Groups are complex systems made up of people with diverse personalities, life experiences, strengths, desires, fears, and challenges. As the case illustrates, there is often much more going on in the inner life of board members than meets the eye. Being aware of and staying with the frustrations that one feels after an unsatisfying interaction (valences), connecting these to sources of repetitive behaviours (CCRT and transference), and the impact on the group as a whole (basic assumptions behaviours and defence mechanisms) can lead to insights about the psychological forces dominating board interactions. Applying a psychodynamic lens to individual and board dynamics can give board members the space and support to surface and address these human and group dilemmas, in order to consciously manage and change them.

Overlooking the human-system dimension inhibits a deeper understanding of how to motivate and energise individuals and groups. Board effectiveness requires both addressing above and below the surface issues, and to work with the complexity of individual valences and group dynamics. We can start by asking the right questions to reveal real business challenges and issues, and then link them to deeper sources of energy and motivational forces behind human actions in supervisory boards. We can also look at the possibilities of what ifs, rather than what’s wrong: What else is possible? What are other alternatives? How could I behave differently? How can we adapt to one another as a group? This shift in orientation empowers and energises the ability of individuals and the group to transform intent into action, and action into overall effectiveness.

1 Fama & Jensen (1983). Separation of ownership and control, Journal of Law and Economics, 26, 2, pp.301–325.

2 Steger (2011) ‘Context, enactment and contribution of employee voice in the boardroom: evidence from large German companies’, International Journal of Business Governance and Ethics, Vol. 6, No. 2, pp.111–134; Van Ees, Postma & Sterken (2003) ‘Board characteristics and corporate performance in the Netherlands’, Eastern Economic Journal, 29, 1, pp. 41–58.

3 Sonnenfeld (2002). What makes boards great, HBR.

4 Huse (2007). Boards, Governance and Value Creation, Cambridge University Press, Cambridge.

5 Kets de Vries & Cheak (2014). The Psychodynamic Approach. Northouse, P.G. Leadership: Theory and Practice 7th ed., Sage

6 McDougall (1985). Theaters of the Mind, Illusion and Truth on the Psychoanalytic Stage. Free Association Books, 2nd edition.

8 Luborsky & Crits-Christoph (1989). A relationship pattern measure: the core conflictual relationship theme. Psychiatry, 52(3), pp. 250-259.
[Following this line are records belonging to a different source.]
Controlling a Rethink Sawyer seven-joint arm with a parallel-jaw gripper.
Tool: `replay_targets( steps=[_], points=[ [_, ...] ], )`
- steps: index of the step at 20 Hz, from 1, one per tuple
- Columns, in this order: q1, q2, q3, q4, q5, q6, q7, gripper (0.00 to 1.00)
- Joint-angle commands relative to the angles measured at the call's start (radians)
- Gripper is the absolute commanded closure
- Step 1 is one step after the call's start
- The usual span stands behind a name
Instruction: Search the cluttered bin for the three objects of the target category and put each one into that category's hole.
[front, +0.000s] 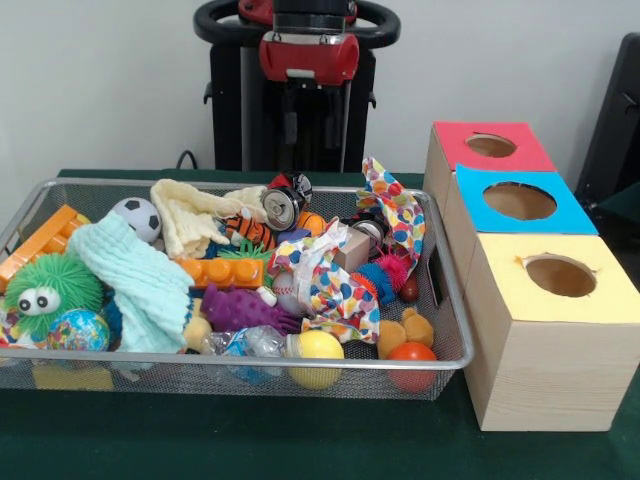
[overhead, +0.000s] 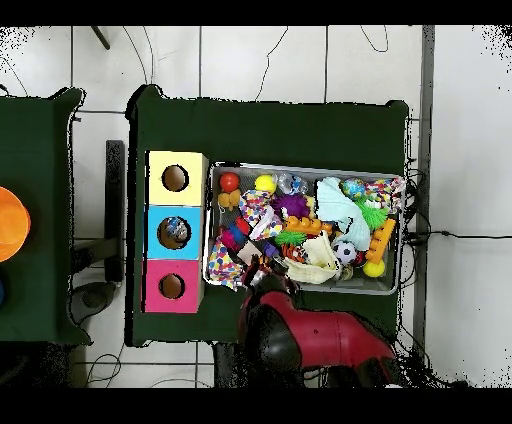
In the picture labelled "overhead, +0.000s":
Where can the black panel stand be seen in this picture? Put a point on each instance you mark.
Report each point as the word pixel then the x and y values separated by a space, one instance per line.
pixel 114 208

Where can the small soccer ball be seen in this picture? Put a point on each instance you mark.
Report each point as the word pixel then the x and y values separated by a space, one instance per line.
pixel 344 251

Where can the orange bowl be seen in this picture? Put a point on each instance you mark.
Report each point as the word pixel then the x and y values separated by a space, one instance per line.
pixel 12 224

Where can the yellow ball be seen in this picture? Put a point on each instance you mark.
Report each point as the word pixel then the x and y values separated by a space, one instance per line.
pixel 265 183

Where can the red orange ball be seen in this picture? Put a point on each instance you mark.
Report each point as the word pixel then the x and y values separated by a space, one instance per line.
pixel 229 182

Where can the globe print ball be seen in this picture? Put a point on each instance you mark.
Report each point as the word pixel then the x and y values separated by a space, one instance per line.
pixel 353 188

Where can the crushed clear plastic bottle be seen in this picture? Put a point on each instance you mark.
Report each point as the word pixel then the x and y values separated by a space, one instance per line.
pixel 290 183
pixel 176 228

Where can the dark green side tablecloth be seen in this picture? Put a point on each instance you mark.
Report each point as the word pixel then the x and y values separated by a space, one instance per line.
pixel 36 160

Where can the orange studded building brick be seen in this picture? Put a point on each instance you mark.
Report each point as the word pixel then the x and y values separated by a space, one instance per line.
pixel 308 224

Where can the green spiky ball with eyes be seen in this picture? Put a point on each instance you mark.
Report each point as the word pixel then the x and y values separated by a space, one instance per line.
pixel 374 214

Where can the cream waffle cloth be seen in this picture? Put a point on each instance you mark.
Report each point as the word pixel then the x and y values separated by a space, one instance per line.
pixel 320 256

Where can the purple knobbly toy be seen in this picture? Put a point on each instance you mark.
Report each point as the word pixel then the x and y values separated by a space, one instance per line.
pixel 294 204

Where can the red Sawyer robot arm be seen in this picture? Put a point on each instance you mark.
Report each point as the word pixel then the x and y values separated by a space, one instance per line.
pixel 332 336

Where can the mint green cloth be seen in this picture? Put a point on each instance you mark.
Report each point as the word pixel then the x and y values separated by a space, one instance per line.
pixel 340 208

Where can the crushed soda can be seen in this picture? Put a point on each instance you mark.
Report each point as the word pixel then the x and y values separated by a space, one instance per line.
pixel 280 260

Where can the wooden three-hole box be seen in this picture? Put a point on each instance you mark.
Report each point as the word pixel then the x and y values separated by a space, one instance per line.
pixel 192 192
9 Luborsky & Crits-Christoph (1989).

10 Bion, Wilfred R. (1961). Experiences in groups. London: Tavistock Publications.

11 Adapted from Schumacher & Valk (2020). Board Simulation: CE International, TIAS Business School

12 Lehman & Van de Loo (2016). The value lurking in your “Leadership Unconscious”, INSEAD Knowledge.

Applying a Psychodynamic Lens to Supervisory Board Dynamics | KDVI (2025)
Top Articles
Latest Posts
Recommended Articles
Article information

Author: Terence Hammes MD

Last Updated:

Views: 5897

Rating: 4.9 / 5 (49 voted)

Reviews: 80% of readers found this page helpful

Author information

Name: Terence Hammes MD

Birthday: 1992-04-11

Address: Suite 408 9446 Mercy Mews, West Roxie, CT 04904

Phone: +50312511349175

Job: Product Consulting Liaison

Hobby: Jogging, Motor sports, Nordic skating, Jigsaw puzzles, Bird watching, Nordic skating, Sculpting

Introduction: My name is Terence Hammes MD, I am a inexpensive, energetic, jolly, faithful, cheerful, proud, rich person who loves writing and wants to share my knowledge and understanding with you.